**Exercise details**
Among the lines below, how many carry the string "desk"? Reply with a number and nothing else.

Records from a dataset:
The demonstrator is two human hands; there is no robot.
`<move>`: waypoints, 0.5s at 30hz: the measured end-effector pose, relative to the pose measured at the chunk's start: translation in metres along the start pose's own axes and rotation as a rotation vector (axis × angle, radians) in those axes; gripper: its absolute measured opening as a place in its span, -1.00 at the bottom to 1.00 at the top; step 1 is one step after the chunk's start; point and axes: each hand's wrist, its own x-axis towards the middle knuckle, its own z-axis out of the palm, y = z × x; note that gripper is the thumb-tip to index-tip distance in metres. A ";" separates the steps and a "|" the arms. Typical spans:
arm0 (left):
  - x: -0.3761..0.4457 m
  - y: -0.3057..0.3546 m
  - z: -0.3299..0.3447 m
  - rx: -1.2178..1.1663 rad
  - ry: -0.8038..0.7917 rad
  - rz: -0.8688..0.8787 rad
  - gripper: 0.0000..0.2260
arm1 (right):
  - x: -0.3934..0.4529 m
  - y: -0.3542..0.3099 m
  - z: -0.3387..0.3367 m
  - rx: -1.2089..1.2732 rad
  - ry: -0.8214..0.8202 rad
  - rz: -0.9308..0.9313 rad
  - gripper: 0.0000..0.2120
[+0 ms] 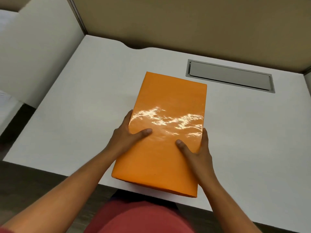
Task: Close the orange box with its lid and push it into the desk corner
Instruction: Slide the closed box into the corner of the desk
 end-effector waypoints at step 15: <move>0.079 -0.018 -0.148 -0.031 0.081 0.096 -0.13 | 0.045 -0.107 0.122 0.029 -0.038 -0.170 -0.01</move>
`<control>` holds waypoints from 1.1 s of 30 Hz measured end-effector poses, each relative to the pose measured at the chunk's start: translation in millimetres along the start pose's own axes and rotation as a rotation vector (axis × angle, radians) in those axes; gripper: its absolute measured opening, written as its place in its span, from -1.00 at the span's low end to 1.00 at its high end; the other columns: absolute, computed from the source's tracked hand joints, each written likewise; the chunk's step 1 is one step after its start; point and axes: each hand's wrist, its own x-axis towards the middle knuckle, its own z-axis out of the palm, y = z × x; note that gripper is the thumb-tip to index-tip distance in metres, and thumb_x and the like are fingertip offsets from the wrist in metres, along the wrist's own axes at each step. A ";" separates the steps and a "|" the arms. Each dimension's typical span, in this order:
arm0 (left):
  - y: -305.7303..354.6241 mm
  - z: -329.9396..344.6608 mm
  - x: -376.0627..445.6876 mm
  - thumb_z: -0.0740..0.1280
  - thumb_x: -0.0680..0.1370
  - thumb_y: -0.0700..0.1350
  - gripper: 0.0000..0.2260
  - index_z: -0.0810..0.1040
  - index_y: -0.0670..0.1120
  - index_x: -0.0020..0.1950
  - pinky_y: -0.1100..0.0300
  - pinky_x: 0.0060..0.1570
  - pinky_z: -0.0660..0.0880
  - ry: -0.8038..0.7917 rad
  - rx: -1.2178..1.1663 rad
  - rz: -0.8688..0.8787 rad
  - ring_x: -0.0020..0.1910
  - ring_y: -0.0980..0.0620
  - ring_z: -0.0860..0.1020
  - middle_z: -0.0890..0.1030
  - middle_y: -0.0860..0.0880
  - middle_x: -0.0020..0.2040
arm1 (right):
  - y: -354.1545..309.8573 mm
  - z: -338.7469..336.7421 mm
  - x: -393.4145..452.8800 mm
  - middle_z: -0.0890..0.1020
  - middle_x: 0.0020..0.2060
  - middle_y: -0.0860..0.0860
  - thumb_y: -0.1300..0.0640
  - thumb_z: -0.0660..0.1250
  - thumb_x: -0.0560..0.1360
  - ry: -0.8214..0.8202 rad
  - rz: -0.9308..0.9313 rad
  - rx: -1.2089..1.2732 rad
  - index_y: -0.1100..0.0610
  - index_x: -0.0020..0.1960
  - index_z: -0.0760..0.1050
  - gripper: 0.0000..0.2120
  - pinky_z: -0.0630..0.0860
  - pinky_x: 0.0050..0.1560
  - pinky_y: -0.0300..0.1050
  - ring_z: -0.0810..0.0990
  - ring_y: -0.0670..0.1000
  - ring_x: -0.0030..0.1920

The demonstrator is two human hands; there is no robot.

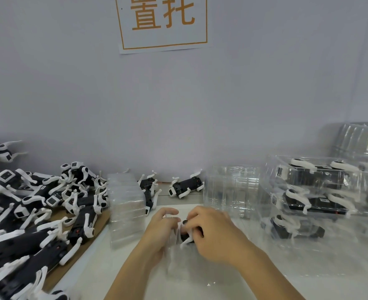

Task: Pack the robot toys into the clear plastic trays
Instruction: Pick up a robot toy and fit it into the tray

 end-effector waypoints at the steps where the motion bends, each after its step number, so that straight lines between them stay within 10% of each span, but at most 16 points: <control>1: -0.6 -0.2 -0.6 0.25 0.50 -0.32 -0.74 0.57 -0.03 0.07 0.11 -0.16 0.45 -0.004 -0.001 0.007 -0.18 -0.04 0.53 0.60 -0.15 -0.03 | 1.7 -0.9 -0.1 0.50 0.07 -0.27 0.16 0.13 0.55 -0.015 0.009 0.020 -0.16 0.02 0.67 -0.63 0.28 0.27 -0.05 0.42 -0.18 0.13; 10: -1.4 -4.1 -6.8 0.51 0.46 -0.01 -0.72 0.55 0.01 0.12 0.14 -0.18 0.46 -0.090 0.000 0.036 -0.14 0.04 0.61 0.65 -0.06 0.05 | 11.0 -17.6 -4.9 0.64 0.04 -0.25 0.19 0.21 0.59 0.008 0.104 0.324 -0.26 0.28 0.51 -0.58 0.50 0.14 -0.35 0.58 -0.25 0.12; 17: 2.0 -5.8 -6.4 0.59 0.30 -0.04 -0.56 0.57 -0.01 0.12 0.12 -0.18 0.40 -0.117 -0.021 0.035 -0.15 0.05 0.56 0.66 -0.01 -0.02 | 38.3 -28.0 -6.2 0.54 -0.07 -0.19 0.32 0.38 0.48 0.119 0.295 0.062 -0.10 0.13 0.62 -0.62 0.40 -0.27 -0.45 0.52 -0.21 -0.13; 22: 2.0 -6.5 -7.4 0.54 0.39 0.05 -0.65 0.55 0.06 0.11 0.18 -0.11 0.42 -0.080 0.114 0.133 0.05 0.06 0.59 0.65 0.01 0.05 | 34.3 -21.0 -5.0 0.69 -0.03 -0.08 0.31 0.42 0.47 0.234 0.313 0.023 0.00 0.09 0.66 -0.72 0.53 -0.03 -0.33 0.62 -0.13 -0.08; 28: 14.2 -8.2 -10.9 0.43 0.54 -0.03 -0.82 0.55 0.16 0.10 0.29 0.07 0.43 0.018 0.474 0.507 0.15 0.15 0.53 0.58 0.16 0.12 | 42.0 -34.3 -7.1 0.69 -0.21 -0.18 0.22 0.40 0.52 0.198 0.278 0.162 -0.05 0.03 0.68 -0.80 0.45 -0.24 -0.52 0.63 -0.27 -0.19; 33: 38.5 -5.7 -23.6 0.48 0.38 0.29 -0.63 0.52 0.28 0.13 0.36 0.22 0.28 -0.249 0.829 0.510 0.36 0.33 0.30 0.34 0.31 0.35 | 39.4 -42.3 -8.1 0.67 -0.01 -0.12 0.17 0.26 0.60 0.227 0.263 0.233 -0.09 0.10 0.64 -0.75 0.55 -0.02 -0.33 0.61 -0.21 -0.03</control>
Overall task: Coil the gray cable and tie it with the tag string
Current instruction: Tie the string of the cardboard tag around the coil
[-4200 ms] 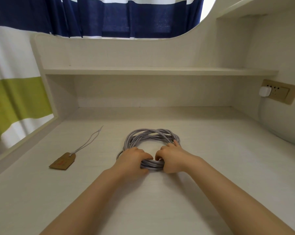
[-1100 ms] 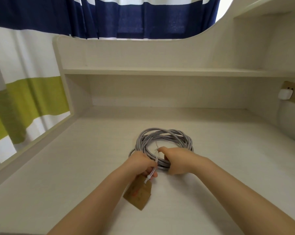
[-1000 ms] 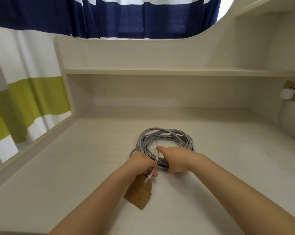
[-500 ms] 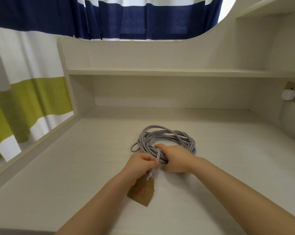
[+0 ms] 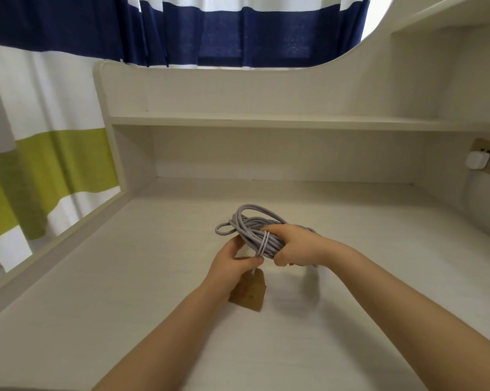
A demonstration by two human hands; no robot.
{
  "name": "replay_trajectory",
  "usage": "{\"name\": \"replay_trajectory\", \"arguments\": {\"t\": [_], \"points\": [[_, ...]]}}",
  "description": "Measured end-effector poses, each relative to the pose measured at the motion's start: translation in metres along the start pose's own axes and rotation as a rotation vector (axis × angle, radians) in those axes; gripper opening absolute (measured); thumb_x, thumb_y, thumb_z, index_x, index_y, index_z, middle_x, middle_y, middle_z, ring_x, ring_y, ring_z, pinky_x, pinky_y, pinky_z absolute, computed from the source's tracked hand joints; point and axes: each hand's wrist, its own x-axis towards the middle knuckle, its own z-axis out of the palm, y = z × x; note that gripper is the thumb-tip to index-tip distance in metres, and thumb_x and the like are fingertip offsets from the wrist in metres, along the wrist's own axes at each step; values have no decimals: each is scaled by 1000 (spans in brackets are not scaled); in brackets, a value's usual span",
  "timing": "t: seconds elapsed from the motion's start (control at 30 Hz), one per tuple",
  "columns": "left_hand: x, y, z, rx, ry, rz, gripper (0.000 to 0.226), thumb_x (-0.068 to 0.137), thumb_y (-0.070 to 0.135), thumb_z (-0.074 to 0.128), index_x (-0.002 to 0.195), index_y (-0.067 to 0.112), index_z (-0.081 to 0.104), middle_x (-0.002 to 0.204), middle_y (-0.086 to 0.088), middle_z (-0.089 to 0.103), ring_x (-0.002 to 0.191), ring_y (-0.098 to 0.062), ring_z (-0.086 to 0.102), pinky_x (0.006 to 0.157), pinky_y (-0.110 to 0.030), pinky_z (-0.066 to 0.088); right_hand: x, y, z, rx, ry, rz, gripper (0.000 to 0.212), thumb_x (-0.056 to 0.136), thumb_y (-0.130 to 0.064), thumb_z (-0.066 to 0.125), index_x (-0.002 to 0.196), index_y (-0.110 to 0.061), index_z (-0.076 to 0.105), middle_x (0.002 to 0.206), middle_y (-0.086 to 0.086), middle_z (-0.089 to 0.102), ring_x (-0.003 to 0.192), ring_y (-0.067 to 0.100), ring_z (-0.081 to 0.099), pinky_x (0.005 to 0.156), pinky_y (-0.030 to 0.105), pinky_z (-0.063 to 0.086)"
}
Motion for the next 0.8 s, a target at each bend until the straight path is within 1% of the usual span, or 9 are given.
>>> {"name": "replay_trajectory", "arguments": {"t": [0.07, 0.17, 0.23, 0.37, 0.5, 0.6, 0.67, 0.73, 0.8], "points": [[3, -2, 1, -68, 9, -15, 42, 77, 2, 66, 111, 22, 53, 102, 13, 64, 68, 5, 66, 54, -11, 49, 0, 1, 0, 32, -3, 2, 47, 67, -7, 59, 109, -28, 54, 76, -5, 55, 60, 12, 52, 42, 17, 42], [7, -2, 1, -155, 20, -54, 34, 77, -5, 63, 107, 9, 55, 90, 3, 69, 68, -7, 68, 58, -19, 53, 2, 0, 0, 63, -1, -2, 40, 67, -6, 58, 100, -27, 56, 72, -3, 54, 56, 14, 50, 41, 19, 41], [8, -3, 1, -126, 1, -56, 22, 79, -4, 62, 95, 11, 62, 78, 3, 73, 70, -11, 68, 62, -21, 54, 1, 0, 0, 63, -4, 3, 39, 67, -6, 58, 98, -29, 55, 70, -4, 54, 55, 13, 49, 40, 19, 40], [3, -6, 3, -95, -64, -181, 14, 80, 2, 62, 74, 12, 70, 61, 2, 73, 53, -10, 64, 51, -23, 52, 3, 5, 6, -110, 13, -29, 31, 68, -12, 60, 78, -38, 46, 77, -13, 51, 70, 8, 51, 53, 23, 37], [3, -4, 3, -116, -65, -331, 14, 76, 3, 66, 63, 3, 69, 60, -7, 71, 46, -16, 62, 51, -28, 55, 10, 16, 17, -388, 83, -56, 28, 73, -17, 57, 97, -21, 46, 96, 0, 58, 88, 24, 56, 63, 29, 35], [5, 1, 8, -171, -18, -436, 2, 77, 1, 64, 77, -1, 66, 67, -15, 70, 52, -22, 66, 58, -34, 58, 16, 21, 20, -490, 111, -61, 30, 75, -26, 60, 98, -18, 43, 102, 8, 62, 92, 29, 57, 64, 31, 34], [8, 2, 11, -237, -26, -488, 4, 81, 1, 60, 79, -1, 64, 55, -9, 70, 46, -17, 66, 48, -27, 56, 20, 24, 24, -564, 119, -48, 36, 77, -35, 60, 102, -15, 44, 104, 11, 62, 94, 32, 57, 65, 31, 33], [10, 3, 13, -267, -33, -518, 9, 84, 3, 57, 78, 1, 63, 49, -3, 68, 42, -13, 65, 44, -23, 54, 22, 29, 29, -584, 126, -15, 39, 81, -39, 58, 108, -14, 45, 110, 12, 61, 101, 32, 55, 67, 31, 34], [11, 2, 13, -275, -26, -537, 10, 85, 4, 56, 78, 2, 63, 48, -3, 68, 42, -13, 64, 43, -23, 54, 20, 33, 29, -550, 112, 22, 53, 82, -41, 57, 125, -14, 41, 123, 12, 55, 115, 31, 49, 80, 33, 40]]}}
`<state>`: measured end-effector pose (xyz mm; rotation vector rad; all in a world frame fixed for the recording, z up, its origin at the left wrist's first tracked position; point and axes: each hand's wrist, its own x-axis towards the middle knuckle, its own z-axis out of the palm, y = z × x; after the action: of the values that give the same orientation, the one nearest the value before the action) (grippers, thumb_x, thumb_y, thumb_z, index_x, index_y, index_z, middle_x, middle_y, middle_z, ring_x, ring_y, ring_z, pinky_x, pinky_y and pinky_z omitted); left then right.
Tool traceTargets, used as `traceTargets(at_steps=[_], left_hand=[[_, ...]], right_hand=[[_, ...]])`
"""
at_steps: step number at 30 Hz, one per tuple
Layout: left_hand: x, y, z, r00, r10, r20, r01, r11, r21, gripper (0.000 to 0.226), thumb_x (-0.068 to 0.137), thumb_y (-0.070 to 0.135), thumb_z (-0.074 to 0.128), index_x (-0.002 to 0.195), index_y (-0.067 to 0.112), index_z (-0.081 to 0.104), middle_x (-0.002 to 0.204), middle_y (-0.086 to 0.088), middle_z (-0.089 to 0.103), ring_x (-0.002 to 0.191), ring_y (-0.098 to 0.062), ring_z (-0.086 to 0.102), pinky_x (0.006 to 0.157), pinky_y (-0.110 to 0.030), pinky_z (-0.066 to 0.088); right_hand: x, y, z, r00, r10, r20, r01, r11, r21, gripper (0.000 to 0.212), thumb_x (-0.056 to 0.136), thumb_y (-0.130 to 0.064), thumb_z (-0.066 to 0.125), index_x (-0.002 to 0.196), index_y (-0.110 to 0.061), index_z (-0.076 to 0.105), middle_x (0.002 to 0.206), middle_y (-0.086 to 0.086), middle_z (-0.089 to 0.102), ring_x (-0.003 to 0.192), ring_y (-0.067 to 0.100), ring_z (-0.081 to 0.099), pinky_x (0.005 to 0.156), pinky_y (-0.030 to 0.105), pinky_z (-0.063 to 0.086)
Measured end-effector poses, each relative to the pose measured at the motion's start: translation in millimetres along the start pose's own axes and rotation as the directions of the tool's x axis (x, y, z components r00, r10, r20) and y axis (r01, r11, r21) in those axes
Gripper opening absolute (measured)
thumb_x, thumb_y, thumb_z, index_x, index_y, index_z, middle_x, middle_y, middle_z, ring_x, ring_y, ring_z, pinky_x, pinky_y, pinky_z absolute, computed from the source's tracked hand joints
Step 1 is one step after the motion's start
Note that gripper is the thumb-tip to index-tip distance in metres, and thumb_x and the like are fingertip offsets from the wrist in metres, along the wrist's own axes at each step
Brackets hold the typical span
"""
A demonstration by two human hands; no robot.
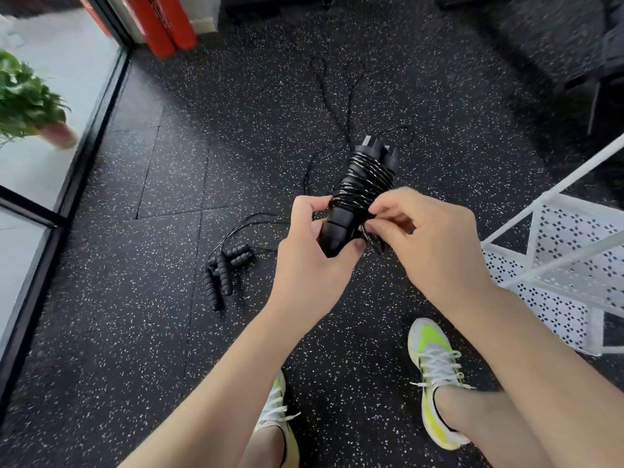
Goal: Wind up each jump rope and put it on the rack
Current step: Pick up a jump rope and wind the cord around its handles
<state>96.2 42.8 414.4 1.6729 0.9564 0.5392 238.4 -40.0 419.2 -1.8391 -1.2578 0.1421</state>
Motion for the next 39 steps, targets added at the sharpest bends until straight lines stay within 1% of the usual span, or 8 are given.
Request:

**Answer below**
2